I'm trying to understand the different call-site sensitivities listed here. Specifically, the difference between "caller", "callsite", and "file". In particular, I don't see the "file" sensitivity listed under user-options.dl. What is the difference between the "caller" and "callsite" sensitivities? When I read context_item_by_invoc_interim in context/interfact.dl I can see that the "caller" sensitivity looks at the caller function name. But I don't have an intuition as to what practical difference this makes, and when I should pick one over the other.

Any intuitive explanations for a static analysis n0ob would be greatly appreciated!

[langston-barrett]

@adrianherrera Good question! In short, our internal experiments indicate that callsite sensitivity is usually the best option.

Generally, there's a very unclear performance/precision trade-off. More precise contexts (extra depth, callsite over caller, etc.) can yield pathologically bad performance because they increase the number of times each function gets analyzed (increase the asymptotic worst-case runtime).
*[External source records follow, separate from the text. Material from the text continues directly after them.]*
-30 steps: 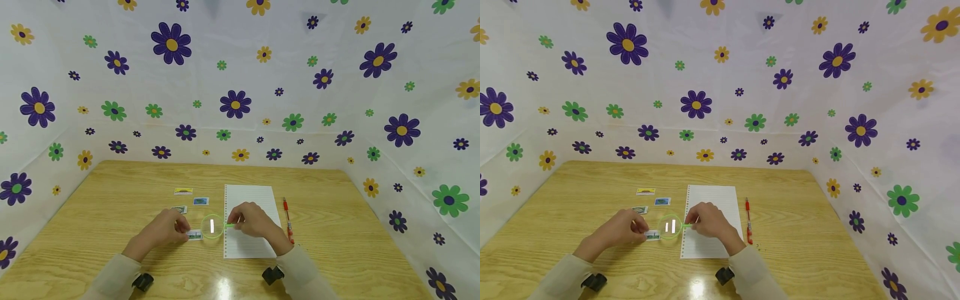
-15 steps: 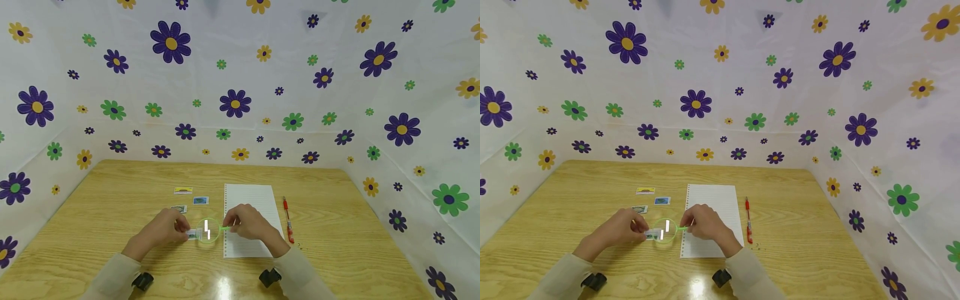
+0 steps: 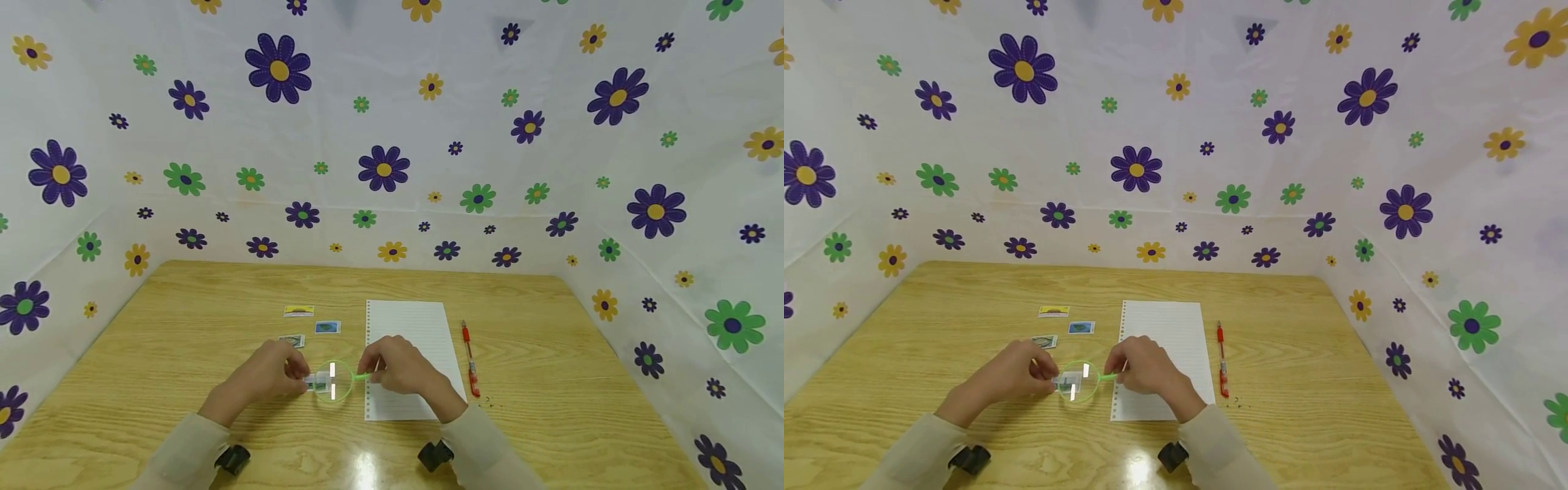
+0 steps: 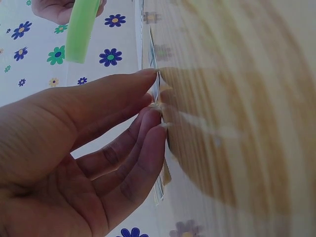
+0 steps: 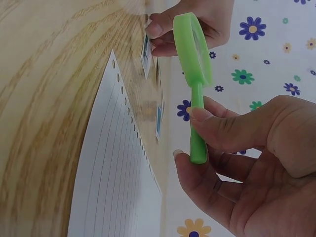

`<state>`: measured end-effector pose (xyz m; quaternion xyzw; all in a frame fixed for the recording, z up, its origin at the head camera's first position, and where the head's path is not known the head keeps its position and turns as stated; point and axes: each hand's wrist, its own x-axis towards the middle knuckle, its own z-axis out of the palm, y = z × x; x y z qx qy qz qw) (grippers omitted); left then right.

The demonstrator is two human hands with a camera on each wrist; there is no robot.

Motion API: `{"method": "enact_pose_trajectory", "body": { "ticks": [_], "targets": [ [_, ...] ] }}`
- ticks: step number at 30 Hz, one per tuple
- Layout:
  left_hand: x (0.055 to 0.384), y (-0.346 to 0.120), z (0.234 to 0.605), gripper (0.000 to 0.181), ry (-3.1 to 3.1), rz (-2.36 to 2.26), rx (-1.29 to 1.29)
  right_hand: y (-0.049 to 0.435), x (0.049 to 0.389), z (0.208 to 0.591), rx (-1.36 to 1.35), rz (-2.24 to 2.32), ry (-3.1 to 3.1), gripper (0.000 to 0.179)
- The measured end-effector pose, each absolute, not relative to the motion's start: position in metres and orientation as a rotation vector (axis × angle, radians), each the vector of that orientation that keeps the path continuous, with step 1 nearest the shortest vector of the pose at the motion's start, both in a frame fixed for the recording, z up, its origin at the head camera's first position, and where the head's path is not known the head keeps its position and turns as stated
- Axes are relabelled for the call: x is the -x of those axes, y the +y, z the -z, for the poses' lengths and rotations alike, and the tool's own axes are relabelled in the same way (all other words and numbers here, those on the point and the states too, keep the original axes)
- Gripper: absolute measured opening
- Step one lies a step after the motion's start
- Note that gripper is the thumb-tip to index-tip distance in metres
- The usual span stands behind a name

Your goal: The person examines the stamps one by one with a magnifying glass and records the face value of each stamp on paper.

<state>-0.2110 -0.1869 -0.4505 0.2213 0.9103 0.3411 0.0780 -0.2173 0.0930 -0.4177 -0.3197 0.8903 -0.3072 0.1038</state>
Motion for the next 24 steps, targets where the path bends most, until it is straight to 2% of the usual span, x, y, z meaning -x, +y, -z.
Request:
{"method": "enact_pose_trajectory", "body": {
  "ticks": [24],
  "targets": [
    [0.2098,-0.1854,0.4474,0.011,2.728,-1.017,-0.643,0.0889,0.2129,0.4205,0.891,0.872,2.665,0.018]
  ]
}}
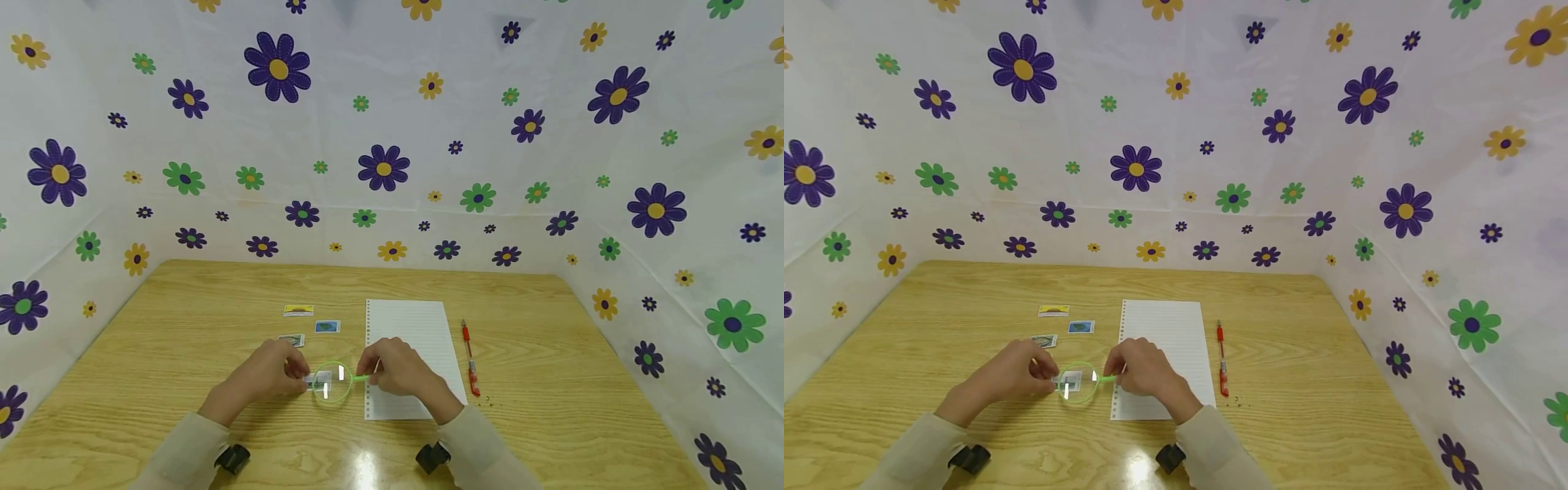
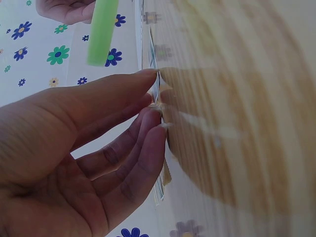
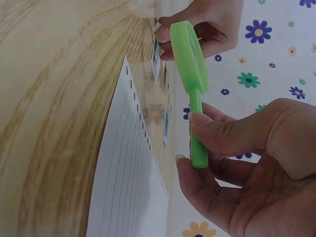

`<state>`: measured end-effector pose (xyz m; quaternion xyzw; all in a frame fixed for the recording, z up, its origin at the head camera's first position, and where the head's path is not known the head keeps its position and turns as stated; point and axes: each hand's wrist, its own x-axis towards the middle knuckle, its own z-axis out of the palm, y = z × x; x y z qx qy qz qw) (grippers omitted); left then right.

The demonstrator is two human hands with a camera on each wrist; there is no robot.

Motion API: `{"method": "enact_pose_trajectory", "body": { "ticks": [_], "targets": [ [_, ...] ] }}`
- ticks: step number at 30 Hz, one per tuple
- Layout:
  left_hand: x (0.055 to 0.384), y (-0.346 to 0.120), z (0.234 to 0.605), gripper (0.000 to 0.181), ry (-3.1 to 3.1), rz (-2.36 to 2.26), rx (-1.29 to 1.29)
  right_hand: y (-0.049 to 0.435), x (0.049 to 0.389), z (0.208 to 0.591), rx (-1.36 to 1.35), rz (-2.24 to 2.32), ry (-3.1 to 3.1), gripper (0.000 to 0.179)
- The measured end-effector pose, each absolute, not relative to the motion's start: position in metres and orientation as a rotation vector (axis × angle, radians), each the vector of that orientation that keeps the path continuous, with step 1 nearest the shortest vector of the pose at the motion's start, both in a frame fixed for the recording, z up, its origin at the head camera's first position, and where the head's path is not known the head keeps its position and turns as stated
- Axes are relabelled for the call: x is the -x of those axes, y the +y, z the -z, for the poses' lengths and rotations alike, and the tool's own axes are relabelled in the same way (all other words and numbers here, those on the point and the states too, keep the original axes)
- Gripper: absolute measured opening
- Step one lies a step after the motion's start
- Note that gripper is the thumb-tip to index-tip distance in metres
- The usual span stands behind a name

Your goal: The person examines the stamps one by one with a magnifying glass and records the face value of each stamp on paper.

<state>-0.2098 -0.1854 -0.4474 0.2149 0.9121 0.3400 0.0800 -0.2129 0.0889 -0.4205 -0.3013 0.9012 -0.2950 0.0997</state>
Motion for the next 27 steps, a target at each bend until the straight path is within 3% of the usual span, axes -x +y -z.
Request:
{"method": "enact_pose_trajectory", "body": {
  "ticks": [27],
  "targets": [
    [0.2107,-0.1858,0.4477,0.01,2.726,-1.004,-0.641,0.0869,0.2144,0.4223,0.886,0.891,2.653,0.019]
  ]
}}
However, they also reduce the number of spurrious (impreise) points-to facts that then have to get propagated (copied) throughout the rest of the analysis. Some codebases can only be analyzed at high levels of context-sensitivity! (Consider, for example, a program where every call to malloc goes through a function malloc_wrapper - 2-context sensitivity will do much better than context-insensitivity.) Picking the right performance/precision trade-off is very, very hard in general.
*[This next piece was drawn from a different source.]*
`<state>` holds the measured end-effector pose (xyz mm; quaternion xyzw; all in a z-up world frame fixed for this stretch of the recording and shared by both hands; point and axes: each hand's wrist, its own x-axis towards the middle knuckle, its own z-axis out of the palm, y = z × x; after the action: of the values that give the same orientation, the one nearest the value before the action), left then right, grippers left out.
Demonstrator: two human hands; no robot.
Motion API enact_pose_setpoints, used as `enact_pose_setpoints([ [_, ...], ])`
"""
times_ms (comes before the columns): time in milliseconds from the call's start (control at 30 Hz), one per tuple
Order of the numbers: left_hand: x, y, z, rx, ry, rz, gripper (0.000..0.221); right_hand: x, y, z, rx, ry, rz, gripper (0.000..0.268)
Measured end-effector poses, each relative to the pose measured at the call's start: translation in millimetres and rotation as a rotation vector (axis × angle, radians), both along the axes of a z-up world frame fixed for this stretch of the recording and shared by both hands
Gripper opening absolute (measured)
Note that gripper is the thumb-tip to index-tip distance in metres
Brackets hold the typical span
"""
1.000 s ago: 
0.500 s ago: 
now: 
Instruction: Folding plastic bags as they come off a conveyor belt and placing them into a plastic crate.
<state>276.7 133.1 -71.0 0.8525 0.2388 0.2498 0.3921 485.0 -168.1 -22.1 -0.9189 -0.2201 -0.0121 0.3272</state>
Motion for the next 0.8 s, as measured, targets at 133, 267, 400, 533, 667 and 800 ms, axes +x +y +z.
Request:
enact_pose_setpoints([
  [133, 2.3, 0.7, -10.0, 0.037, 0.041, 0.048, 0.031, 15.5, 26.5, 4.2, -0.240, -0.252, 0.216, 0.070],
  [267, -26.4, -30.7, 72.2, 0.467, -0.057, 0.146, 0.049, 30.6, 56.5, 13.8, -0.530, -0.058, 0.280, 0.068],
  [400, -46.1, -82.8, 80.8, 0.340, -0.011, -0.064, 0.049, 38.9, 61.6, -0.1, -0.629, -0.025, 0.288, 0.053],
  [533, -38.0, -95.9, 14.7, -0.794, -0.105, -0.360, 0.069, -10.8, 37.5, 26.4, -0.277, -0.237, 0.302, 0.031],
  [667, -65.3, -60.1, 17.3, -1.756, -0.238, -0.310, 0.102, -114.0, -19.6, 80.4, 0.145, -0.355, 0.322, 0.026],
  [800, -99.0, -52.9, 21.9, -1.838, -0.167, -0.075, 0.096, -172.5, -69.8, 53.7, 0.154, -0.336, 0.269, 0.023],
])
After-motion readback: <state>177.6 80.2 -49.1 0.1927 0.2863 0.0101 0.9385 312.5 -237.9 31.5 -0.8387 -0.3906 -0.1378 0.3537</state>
This paper has some general reflections, including commentary on some strategies we don't support (object- and type-sensitivity): https://dl.acm.org/doi/abs/10.1145/1926385.1926390

That's just a quick overall sketch, let me know if you have further questions! Feel free to post general questions here in the issues, or in the "Discussions" as well.

[thinkmoore]

As far as the specific difference between caller- and callsite-sensitivity, caller records just the names of calling functions, while callsite also records which instruction within the function was the callsite (thus refining caller-sensitivity). callsite-sensitivity allows the analysis to differentiate between multiple calls to the same callee in a single function, which can help with precision if the callsites operate on distinct memory objects. An example might be a function that uses string operations on two distinct buffers.

[adrianherrera]

Thanks so much @thinkmoore that totally makes sense to me! And thanks @langston-barrett for the, ahem, pointers. I'll have a read of that paper.
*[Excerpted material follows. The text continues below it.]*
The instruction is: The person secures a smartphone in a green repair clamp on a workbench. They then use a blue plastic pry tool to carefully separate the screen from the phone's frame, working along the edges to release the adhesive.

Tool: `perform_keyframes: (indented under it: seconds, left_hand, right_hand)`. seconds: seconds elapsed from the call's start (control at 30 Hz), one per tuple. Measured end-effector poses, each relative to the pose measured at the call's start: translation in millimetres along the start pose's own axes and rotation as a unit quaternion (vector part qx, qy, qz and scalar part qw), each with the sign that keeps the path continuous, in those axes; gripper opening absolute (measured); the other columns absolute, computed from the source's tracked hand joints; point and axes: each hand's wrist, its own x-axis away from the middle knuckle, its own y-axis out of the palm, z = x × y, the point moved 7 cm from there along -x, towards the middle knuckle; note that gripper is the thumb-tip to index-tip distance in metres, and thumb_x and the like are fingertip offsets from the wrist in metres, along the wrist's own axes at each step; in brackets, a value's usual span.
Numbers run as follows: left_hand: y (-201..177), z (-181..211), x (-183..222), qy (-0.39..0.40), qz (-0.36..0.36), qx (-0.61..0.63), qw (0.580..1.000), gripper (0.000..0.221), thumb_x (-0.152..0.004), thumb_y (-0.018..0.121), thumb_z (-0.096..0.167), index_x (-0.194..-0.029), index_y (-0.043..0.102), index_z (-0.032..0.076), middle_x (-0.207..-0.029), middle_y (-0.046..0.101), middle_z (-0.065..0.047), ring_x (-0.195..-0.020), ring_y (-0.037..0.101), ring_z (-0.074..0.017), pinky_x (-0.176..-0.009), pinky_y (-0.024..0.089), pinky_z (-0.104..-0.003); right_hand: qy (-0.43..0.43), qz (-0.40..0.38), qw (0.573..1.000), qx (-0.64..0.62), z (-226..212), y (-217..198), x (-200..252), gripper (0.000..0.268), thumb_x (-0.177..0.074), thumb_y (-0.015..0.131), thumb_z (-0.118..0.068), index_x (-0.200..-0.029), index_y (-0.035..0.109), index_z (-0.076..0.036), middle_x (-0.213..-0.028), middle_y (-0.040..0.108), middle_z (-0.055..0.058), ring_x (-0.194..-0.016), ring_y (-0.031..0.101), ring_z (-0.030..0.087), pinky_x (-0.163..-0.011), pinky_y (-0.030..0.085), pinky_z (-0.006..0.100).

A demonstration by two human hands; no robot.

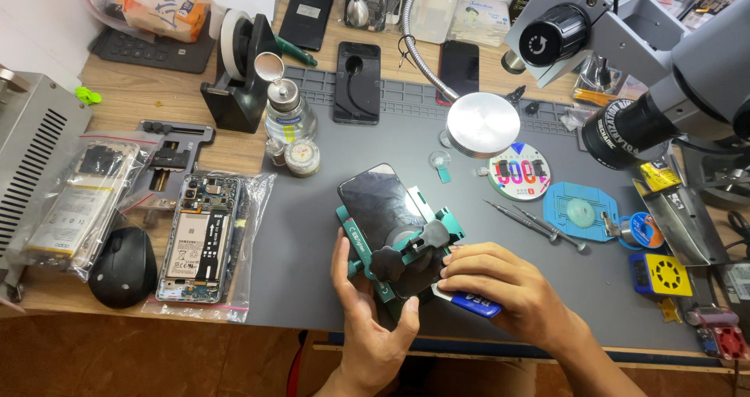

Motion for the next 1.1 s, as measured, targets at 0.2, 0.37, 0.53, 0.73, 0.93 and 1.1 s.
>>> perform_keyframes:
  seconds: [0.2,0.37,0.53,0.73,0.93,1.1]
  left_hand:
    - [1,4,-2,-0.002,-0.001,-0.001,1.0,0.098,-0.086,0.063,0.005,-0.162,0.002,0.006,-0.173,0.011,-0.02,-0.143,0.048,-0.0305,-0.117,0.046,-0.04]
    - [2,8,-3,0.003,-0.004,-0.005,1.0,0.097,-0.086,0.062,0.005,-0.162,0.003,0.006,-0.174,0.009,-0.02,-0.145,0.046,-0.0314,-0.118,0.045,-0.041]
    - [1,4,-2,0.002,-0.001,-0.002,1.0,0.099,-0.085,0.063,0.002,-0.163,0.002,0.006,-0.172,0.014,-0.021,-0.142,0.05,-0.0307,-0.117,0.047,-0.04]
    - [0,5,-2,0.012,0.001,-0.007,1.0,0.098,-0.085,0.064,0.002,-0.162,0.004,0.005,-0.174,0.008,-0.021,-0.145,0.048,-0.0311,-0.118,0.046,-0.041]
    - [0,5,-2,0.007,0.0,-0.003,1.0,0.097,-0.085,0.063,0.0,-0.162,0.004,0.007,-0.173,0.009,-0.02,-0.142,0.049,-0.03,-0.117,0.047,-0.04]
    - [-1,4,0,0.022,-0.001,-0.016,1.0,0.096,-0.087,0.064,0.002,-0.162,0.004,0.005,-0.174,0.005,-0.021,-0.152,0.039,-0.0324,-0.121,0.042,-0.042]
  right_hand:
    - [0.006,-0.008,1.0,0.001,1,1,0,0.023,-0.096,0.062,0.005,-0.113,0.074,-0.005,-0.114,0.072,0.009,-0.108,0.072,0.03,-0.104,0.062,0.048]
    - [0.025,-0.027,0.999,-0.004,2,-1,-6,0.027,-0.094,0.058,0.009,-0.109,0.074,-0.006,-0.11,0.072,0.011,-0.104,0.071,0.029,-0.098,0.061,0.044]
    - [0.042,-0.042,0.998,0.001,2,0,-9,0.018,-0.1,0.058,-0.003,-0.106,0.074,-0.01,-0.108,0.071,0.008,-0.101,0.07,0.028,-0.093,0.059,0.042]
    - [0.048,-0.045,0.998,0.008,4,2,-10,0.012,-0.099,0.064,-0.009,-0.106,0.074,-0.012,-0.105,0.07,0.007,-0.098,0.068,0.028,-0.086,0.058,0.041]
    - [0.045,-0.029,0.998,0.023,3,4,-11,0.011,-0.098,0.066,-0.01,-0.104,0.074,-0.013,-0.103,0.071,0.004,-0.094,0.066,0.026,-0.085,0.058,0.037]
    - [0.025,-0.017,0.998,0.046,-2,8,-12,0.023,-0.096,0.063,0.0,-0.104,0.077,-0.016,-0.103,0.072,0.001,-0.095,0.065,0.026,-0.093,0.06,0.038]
Am I correct in assuming that the file-* sensitivities listed here are not implemented?

[thinkmoore]

It looks like they may have been removed some time ago during some major refactoring. (They use only what file the caller is defined in, and so are less precise than caller sensitive.) @langston-barrett, IIRC it wasn't a great trade off?

[langston-barrett]

It looks like they may have been removed some time ago during some major refactoring. (They use only what file the caller is defined in, and so are less precise than caller sensitive.) @langston-barrett, IIRC it wasn't a great trade off?

Yeah, I believe all of this is correct.

[adrianherrera]

Ok cool. Sorry, one final question: does it make sense to make k user definable? Is there any particular reason it caps out at 9?

[langston-barrett]

If there is a reason, it's probably just that it seemed harder to make it complete configurable. That being said, cclyzer++ won't terminate on almost any program at k > 9.

[adrianherrera]

Makes sense. Ok, I think that's all my questions on this. Thanks folks!